* **Task directions**: Set down, exactly, every line from the top of the listing through the one holding "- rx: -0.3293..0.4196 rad".

***** Dataset *****

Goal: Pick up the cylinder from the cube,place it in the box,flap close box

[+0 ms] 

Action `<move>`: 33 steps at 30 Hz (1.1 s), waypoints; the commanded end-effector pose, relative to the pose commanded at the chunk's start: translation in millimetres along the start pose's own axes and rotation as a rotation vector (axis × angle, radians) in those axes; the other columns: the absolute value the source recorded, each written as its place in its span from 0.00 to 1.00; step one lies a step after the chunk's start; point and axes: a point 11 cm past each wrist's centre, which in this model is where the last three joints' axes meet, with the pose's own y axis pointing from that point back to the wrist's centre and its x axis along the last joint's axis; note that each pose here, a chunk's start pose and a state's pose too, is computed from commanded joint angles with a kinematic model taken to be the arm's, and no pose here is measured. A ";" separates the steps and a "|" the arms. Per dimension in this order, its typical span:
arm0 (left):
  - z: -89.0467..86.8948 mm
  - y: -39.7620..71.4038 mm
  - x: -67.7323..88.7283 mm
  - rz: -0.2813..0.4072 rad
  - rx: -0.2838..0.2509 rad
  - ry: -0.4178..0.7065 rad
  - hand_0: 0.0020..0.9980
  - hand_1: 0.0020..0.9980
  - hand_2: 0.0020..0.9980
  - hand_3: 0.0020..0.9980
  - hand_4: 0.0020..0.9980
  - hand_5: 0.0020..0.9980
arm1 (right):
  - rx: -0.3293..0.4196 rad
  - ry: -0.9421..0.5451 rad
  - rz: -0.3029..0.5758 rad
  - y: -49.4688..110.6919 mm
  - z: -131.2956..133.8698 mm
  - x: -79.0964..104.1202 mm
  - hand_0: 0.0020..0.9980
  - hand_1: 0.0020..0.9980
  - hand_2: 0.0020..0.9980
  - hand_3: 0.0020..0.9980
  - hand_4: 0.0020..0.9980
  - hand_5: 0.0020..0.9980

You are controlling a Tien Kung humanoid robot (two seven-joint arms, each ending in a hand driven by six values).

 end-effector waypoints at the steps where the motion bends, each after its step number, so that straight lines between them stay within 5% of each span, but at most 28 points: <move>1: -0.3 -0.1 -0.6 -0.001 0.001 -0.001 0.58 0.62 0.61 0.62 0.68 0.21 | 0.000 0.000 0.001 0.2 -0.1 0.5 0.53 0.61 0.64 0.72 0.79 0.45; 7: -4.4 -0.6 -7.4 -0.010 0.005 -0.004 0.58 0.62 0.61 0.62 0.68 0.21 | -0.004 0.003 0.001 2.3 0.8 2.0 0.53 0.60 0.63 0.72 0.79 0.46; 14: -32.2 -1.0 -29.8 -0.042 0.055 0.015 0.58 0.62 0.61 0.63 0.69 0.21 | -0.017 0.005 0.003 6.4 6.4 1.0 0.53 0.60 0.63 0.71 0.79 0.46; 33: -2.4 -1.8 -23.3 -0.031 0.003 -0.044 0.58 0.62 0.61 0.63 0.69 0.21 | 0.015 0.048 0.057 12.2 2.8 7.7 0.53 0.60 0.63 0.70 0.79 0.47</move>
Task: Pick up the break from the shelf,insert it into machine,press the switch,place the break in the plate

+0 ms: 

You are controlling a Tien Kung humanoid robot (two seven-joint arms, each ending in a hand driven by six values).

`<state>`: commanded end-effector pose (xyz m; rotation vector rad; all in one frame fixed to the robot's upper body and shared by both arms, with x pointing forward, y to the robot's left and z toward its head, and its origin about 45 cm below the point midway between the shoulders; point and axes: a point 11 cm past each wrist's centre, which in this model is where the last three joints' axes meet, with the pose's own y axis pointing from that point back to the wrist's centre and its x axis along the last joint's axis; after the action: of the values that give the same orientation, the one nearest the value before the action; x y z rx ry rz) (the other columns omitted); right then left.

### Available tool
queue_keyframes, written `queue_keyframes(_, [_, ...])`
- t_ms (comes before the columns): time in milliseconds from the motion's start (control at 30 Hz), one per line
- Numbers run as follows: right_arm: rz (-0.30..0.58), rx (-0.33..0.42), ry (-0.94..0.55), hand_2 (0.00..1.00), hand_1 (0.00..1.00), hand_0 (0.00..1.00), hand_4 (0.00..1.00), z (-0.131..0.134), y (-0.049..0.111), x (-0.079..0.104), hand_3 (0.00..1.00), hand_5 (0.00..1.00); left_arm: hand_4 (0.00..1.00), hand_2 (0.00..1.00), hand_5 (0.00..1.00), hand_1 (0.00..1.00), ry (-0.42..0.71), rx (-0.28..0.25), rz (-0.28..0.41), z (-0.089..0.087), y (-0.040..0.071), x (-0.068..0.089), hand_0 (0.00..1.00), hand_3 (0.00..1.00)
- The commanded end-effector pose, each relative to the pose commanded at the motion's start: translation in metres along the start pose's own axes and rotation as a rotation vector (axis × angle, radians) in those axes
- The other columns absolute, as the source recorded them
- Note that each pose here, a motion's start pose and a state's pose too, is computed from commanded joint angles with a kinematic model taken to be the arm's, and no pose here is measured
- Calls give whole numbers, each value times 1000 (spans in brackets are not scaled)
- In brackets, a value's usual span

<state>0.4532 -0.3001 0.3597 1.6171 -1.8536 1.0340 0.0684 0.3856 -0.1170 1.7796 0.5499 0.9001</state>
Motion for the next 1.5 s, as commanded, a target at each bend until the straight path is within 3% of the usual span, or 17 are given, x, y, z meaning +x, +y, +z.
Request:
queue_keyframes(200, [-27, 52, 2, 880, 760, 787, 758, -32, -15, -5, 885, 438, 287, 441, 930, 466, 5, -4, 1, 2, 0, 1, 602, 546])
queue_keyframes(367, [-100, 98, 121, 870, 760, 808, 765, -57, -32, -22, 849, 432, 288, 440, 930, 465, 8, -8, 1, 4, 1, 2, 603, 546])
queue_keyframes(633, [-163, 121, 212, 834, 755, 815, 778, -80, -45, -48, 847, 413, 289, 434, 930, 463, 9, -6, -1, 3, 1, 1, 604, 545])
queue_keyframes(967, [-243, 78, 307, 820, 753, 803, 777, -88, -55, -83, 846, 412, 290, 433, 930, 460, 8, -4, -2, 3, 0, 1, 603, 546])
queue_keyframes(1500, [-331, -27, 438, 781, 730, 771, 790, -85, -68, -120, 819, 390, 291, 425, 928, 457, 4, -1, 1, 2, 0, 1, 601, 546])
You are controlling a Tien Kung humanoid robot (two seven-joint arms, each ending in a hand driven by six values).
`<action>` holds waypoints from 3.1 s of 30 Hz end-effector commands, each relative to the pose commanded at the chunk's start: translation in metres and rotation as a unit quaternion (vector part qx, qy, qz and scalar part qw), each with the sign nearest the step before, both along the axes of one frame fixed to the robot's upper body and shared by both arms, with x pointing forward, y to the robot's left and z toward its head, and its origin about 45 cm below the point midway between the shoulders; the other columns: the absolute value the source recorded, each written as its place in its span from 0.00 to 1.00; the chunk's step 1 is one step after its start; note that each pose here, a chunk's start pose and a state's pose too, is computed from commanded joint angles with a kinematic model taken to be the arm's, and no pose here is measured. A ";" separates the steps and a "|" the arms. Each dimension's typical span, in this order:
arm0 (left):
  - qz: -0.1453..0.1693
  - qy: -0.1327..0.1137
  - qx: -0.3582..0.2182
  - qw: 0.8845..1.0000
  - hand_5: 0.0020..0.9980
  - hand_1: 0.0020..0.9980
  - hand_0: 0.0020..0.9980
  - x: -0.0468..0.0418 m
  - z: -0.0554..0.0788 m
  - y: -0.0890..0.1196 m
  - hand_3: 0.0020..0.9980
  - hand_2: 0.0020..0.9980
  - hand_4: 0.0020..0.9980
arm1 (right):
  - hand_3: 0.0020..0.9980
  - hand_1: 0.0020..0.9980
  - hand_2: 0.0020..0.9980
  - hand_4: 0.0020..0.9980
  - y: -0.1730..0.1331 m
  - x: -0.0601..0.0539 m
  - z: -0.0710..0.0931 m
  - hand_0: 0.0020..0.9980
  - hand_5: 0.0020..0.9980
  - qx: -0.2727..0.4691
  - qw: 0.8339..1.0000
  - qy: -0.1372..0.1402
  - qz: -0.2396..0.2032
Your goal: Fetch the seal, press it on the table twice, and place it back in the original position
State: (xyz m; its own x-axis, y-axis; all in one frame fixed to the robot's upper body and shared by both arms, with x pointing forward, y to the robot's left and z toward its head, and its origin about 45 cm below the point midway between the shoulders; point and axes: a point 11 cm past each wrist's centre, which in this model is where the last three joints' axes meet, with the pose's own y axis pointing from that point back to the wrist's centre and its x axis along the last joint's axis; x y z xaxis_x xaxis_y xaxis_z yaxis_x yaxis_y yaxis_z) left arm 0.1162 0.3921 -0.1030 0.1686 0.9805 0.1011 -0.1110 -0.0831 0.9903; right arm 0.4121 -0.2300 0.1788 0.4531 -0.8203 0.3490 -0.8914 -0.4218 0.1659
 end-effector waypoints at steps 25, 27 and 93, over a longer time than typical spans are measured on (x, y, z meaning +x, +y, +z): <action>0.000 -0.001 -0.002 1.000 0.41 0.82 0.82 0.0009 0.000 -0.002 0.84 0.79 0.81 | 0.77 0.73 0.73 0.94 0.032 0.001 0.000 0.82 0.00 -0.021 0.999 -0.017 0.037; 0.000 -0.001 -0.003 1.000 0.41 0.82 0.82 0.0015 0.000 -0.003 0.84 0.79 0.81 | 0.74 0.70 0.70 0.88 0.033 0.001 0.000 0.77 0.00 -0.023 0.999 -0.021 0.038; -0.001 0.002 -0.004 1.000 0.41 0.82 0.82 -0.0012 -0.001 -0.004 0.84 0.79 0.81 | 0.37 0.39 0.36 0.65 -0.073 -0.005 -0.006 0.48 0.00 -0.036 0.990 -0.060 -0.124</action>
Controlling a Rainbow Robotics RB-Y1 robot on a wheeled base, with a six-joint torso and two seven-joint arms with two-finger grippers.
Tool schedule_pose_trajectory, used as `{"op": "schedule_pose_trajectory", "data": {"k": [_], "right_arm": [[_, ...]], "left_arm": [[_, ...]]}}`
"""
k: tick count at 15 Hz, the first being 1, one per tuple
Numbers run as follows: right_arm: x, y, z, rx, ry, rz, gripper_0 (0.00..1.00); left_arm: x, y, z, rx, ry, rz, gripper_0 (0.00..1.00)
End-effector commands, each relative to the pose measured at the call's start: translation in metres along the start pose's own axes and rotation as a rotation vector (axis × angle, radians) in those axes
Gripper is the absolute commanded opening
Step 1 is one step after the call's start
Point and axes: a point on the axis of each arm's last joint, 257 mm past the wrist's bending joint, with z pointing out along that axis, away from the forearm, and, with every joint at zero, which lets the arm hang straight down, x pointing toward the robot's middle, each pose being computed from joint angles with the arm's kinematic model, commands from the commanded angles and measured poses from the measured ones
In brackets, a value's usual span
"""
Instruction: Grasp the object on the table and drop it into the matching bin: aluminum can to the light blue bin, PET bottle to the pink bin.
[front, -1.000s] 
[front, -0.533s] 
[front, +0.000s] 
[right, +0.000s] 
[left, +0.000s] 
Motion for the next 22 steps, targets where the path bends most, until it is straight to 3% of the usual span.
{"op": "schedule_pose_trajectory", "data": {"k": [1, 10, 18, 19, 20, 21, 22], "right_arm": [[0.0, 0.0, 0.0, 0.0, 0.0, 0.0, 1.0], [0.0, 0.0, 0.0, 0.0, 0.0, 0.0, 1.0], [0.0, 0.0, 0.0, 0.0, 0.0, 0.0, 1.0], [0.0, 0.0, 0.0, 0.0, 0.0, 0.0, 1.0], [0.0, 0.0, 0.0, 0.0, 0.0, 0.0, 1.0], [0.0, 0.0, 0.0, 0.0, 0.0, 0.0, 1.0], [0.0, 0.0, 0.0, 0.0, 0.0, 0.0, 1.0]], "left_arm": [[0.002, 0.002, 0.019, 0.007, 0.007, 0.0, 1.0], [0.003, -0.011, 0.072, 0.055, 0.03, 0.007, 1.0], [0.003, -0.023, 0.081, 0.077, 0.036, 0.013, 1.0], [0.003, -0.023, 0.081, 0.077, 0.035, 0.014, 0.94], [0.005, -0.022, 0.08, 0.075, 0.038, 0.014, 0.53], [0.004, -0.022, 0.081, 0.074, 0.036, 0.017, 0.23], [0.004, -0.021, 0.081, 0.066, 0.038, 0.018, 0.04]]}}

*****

* **Written solution**:
Goal: Pick up the cylinder from the cube,place it in the box,flap close box

[+0 ms] 

Action `<move>`: 33 steps at 30 Hz (1.1 s), waypoints; the commanded end-effector pose, relative to the pose commanded at the chunk's start: translation in millimetres along the start pose's own axes and rotation as a rotation vector (axis × angle, radians) in those axes; the other columns: the absolute value the source recorded, each written as its place in its span from 0.00 to 1.00; step one lies a step after the chunk's start; point and axes: a point 11 cm past each wrist's centre, which in this model is where the last three joints' axes meet, with the pose's own y axis pointing from that point back to the wrist's centre and its x axis along the last joint's axis; note that each pose here, a chunk's start pose and a state's pose too, is computed from commanded joint angles with a kinematic model taken to be the arm's, and no pose here is measured. A ";" separates the steps and a "|" the arms. Per dimension in this order, its typical span:
arm0 (left):
  - z: -89.0467..86.8948 mm
  - y: -39.7620..71.4038 mm
  - x: -67.7323..88.7283 mm
  - rz: -0.2813..0.4072 rad
  - rx: -0.2838..0.2509 rad
  - ry: -0.4178..0.7065 rad
  - hand_0: 0.0020..0.9980
  - hand_1: 0.0020..0.9980
  - hand_2: 0.0020..0.9980
  - hand_3: 0.0020..0.9980
  - hand_4: 0.0020..0.9980
  - hand_5: 0.0020..0.9980
arm1 (right):
  - rx: -0.3293..0.4196 rad

For this exercise, nothing further remains.